In 1974, Brown was appointed the first professional director of the Sarjeant Gallery in Whanganui. During his three years in the role Brown introduced a number of important contemporary works into the collection including works by Don Driver, Gordon Walters, Allen Maddox, Philip Clairmont and McCahon. Brown left the Sarjeant Gallery to become a free-lance writer in 1977 citing council interference with the art gallery's professional standards and procedures as the reason.

===Art practice===
Brown remained a practising artist after leaving art school. In the 1960s, his paintings were selected for a number of group shows at the Auckland Art Gallery and he was invited to exhibit in Christchurch with The Group in 1962 and 1965.
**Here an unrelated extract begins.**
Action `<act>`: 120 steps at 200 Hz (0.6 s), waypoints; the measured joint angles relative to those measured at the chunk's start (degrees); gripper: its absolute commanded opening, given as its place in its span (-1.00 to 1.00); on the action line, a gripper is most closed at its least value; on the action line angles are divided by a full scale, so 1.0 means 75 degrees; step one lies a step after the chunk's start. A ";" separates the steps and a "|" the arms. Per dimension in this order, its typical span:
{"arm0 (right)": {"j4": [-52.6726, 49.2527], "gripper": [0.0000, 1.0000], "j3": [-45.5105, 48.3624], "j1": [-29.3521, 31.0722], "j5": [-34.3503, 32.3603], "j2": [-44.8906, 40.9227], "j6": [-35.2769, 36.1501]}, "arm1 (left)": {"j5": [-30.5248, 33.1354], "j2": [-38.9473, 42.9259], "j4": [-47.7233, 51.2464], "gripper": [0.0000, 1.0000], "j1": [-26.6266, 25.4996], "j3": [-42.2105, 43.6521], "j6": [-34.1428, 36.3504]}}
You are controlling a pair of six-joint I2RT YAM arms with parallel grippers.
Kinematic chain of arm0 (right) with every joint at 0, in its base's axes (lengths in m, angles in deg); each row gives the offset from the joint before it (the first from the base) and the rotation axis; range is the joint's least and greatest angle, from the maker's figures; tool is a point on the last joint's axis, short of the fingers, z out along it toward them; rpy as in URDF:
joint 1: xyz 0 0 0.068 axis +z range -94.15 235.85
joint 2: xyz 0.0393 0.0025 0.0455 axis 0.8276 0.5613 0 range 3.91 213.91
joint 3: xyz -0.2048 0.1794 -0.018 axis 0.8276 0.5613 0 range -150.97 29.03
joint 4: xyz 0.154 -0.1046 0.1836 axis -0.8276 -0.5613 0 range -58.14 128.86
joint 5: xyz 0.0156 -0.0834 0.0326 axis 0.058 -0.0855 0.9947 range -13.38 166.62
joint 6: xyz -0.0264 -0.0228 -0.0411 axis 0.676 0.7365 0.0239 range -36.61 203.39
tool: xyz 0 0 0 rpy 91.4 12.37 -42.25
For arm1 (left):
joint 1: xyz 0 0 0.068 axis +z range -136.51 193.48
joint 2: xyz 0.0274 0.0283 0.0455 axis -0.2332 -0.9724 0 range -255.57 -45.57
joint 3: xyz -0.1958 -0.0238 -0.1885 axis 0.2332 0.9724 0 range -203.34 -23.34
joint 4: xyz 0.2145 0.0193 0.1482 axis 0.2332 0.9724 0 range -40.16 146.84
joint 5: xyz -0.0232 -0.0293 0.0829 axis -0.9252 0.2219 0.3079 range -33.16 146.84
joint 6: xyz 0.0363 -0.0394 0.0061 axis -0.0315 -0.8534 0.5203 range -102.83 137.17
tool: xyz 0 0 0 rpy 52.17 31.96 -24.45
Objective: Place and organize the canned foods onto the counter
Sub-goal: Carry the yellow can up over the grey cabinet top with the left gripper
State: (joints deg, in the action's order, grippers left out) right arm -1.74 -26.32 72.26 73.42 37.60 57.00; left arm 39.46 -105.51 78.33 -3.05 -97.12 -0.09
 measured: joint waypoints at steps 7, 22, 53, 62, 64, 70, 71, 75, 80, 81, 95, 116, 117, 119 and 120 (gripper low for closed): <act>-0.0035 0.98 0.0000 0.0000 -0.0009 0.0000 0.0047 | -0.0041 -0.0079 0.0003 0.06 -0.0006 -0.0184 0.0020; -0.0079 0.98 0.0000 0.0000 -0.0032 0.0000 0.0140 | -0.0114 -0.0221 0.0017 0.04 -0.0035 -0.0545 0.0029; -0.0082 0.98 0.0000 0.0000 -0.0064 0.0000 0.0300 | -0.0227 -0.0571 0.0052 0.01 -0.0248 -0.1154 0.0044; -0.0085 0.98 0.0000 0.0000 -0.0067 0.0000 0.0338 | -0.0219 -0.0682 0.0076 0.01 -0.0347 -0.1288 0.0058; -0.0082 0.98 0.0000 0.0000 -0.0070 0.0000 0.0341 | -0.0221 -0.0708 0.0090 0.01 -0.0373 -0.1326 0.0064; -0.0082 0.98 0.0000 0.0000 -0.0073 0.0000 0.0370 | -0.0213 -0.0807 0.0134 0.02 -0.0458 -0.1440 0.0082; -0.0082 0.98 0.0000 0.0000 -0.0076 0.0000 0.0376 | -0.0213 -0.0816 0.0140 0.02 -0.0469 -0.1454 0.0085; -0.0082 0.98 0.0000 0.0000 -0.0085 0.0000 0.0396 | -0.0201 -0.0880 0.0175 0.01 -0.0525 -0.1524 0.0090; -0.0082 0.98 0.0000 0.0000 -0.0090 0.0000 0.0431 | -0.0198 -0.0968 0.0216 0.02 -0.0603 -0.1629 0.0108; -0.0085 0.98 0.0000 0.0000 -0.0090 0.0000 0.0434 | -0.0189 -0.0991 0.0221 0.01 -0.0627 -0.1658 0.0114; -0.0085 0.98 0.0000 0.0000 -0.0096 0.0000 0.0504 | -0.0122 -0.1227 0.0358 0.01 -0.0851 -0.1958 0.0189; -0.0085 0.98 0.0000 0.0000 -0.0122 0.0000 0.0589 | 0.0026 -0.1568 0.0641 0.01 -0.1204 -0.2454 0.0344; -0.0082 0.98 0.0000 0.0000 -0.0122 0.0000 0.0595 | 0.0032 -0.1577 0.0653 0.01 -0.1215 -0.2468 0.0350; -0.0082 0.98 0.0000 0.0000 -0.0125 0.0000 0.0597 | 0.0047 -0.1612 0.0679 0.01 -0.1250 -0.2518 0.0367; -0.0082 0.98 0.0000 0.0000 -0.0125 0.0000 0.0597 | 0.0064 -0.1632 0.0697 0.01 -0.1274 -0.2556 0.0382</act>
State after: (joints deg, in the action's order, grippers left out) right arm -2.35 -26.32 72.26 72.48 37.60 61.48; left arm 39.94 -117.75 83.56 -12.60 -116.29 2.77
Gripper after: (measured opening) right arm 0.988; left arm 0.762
In 2007, an exhibition of Brown's photographs taken during a trip to America in 1974 was exhibited at the Gus Fisher Gallery in Auckland titled Hotel North America. More recently there has been renewed interest in Brown's photography.

== Honours and awards ==
In the 1989 Queen's Birthday Honours, Brown was appointed an Officer of the Order of the British Empire, for services to art history. The following year, he was awarded the New Zealand 1990 Commemoration Medal. In 2002, he was conferred an honorary LitD degree by Victoria University of Wellington.

== Death and legacy ==
Brown died on 16 March 2025, at the age of 93.

In 2002, Victoria University of Wellington inaugurated the Gordon H. Brown lecture series, to further art historical scholarship in New Zealand.